Dann erwiderte der Älteste von ihnen: »Der Häuptling der Comanchen will uns nur ausforschen. Wir wissen nichts von einem Flachboot!«

Chokarigas Augen schweiften gleichgültig über die Schlucht hin. Dann erklärte er: »Ihr lügt! Ihr seid des Flachbootes wegen hier!«

»Woher weiß der Schwarze Panther dies?«, entfuhr es dem Navajo. Gleich aber sah er ein, dass er sich verraten hatte, und fügte hinzu: »Chokariga soll schweigen, oder die Kugel meiner Büchse wird ihn treffen!«

Auch Sancho hatte nun den Trapper erblickt, der lautlos von hinten an die drei Navajo herankroch und kaum noch acht Schritte entfernt war.

»Der junge Krieger der Navajo hat kein Pulver in der Zündpfanne seiner Flinte! Wie will er da schießen!«, konterte der Gambusino und lachte los.

Und der Navajo fiel wirklich auf den plumpen Trick herein, bückte sich über das Gewehrschloss und klappte die Zündpfanne auf.

Die beiden neben ihm sitzenden Krieger beugten sich gleichfalls neugierig vor, um zu sehen, ob ihr Stammesgenosse wirklich so nachlässig gewesen sei, die Zündspanne nicht zu füllen.

Chokariga und Sancho tauschten einen triumphierenden Blick aus und beobachteten dann den Trapper, der seine im Gras liegende Büchse, die der Heulende Wolf sich angeeignet, aber beim Beginn der Hetzjagd hier vergessen hatte, aufraffte und sich nun aus der zusammengeduckten Haltung erhob.

Er sah, dass auf den Pistons der schweren, langen Doppelbüchse frische Zündhütchen steckten, dass die Waffe also noch geladen war.

Dann brachte er sie bedächtig in Anschlag.

»Der Indianerfresser hat gelogen!«, rief der Navajo jetzt. »Wie wollte er auch wissen, dass kein Pulver auf der Zündpfanne sei?«

Sancho lachte behaglich.

»Und selbst wenn deine uralte Donnerbüchse in Ordnung wäre«, meinte er, »helfen tut sie dir doch nichts, roter Bursche! Wetten, dass du sie sofort fallen lassen wirst?«

Da krachte auch schon ein Schuss – ein zweiter folgte.

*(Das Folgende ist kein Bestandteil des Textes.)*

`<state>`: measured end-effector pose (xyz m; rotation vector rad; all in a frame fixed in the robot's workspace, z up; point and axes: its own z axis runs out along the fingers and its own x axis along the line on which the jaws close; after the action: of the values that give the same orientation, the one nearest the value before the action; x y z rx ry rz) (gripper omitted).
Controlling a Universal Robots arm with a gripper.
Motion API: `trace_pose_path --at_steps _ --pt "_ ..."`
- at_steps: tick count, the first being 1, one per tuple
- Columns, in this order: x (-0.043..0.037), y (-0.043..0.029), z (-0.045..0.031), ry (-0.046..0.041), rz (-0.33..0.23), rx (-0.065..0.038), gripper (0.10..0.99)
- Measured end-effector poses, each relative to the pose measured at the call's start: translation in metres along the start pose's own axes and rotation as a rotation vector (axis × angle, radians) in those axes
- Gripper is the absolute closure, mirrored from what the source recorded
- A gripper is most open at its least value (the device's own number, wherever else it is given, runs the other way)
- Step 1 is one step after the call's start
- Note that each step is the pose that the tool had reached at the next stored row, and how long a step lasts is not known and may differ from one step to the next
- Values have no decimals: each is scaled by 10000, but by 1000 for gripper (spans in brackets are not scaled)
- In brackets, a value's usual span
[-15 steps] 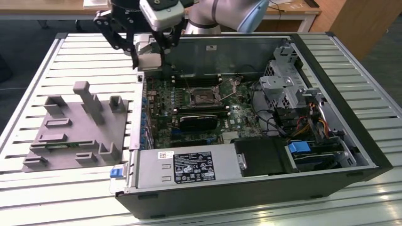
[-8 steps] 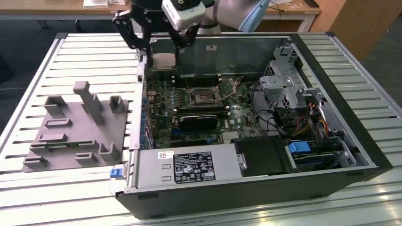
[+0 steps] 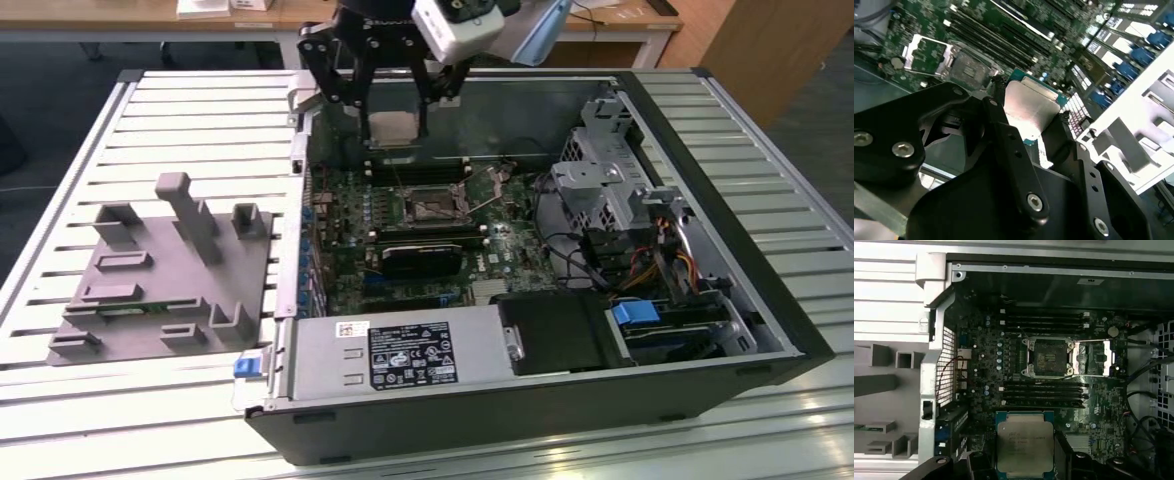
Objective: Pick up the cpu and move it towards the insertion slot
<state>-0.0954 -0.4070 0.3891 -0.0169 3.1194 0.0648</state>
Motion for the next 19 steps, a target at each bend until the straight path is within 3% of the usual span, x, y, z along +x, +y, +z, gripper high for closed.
trace_pose_path --at_steps 12,19 --pt "-435 13 29 17 1 0 545" --pt "-666 60 64 21 2 -1 545"
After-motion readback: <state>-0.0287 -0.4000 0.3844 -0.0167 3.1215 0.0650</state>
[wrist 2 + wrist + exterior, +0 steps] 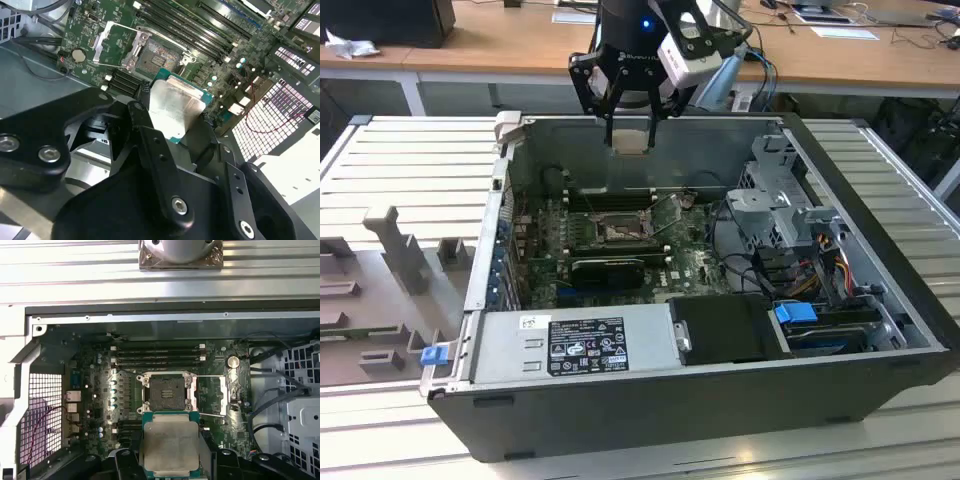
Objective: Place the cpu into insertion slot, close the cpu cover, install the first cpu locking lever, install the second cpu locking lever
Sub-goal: 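Place the cpu into insertion slot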
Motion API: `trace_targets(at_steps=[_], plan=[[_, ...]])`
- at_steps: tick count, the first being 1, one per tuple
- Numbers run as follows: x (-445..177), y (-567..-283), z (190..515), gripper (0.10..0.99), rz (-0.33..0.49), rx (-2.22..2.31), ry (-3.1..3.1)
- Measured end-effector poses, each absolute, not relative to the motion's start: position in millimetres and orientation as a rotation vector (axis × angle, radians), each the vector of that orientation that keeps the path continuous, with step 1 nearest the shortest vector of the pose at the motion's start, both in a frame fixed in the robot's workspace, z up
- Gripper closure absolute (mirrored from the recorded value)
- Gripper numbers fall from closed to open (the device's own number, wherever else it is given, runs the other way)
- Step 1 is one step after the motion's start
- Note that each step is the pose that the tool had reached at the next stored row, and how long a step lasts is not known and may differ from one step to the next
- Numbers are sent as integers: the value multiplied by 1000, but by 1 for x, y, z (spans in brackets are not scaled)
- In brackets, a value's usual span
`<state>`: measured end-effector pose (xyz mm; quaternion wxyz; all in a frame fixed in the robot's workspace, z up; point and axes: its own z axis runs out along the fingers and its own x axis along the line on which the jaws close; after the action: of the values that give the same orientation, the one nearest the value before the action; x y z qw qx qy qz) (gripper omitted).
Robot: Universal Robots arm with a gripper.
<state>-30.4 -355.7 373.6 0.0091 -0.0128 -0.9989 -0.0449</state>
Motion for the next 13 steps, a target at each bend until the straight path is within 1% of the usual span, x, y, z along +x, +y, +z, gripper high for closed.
trace_targets(at_steps=[13], plan=[[-31, -356, 374, 553, -141, -107, -3120]])
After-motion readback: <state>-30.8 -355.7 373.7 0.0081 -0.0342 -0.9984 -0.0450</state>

Den beiden Navajo flogen die Flinten aus den Händen.

»Ei, da macht ihr mal Gesichter!«, sagte der Gambusino grinsend.

Und das stimmte. Die drei Navajo saßen wie gelähmt da, hatten nur die Köpfe halb gedreht und schielten rückwärts auf Felsenherz, der bereits des Schwarzen Panthers Büchse in der Hand hielt.

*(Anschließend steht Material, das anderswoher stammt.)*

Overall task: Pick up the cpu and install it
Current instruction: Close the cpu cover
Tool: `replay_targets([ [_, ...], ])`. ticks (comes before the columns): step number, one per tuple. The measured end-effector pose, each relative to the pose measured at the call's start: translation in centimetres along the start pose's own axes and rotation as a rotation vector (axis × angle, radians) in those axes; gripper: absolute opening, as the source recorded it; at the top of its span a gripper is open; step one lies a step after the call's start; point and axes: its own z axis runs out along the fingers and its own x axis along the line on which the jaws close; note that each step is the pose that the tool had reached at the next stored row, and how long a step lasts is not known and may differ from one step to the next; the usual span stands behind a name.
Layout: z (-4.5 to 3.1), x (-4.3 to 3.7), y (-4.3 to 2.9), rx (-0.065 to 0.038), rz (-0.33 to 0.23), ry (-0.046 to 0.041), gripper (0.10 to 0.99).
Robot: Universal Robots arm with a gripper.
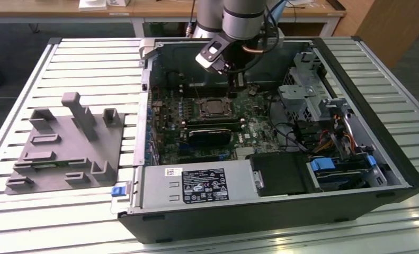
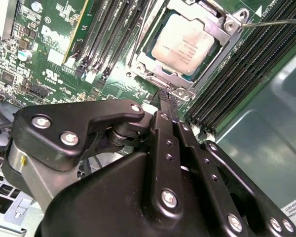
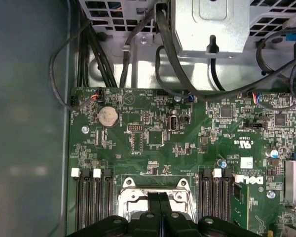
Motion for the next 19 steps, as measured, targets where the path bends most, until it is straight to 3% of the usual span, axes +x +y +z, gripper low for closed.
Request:
replay_targets([
  [19, 1.02, -0.04, -2.32, 0.004, 0.0, 0.0, 0.106],
])
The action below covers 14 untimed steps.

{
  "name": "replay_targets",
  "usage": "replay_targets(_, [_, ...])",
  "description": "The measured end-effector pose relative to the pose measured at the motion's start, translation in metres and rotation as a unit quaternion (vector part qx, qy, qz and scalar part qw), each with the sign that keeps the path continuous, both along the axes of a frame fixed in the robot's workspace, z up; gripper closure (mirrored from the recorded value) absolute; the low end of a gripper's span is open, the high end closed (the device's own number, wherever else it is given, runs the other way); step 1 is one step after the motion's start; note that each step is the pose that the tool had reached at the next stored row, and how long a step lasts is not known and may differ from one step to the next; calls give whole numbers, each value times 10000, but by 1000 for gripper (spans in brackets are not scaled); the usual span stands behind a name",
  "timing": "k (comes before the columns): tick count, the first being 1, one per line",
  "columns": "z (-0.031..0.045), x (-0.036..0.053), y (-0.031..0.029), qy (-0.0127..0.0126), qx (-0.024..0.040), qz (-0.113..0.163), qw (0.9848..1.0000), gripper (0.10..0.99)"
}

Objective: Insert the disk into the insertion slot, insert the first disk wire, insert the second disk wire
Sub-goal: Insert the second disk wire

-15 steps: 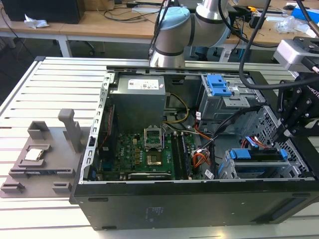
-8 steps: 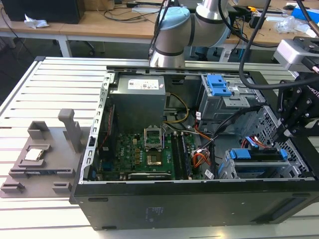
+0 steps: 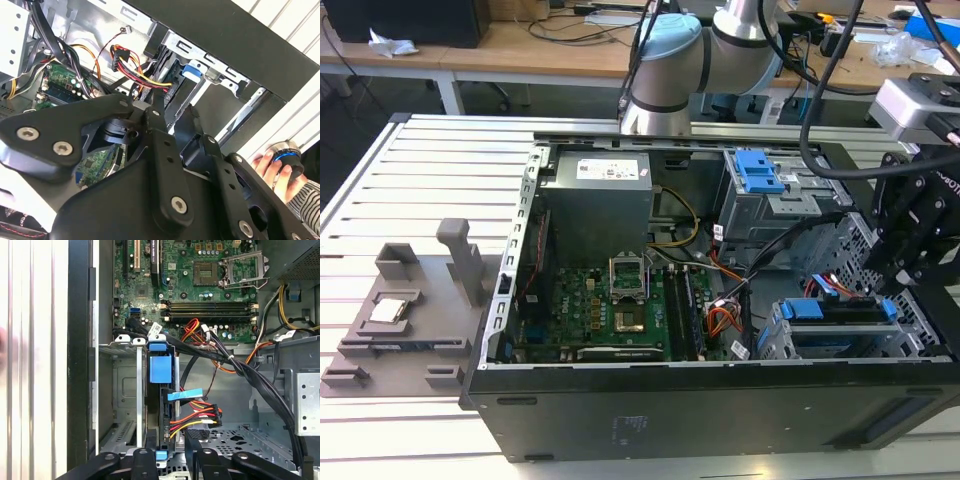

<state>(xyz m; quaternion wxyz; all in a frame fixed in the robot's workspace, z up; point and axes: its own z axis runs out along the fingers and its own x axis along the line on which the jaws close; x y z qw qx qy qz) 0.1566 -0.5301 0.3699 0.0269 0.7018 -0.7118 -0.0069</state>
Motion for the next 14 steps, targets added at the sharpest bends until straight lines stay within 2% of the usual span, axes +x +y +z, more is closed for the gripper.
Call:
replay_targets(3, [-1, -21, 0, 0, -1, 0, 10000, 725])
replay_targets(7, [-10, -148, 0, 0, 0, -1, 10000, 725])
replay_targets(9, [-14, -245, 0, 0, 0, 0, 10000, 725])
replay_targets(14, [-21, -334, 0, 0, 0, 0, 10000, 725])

»Die jungen Navajokrieger mögen sich dort links an den Dornenbusch stellen!«, befahl der Trapper in fast gutmütigem Ton. »Felsenherz tötet nie eine Rothaut unnötig. Wenn ihr aber nicht gehorcht, muss ich euch durch das Knie schießen!«

Die drei standen sofort auf und wandten sich vollends um, blickten nun in die auf sie gerichtete Mündung der Büchse des Comanchen, die in Felsenherz’ Armen fest wie in einem Schraubstock lag.

Sie senkten beschämt die Köpfe und schritten zu dem Dornbusch hin. Als sie hier nebeneinander sich aufgereiht hatten, zog der Trapper mit der Linken sein Messer, trat an Chokariga heran und schnitt ihn los, ohne die Navajo aus den Augen zu lassen.

Kaum war der Häuptling frei, als er auch schon Felsenherz das Messer abnahm und Sanchos Riemen zertrennte.

Dann wurden die Navajo rasch gefesselt und auf ihre Mustangs gebunden. Gleich darauf trabten die drei Gefährten mit ihren Gefangenen die Schlucht nach Westen zu entlang und erreichten am Spätnachmittag die ersten Vorberge des Guadalupe-Gebirges weit nördlich von jener Stelle, wo die Navajo sie kurz vor Tagesanbruch überfallen hatten.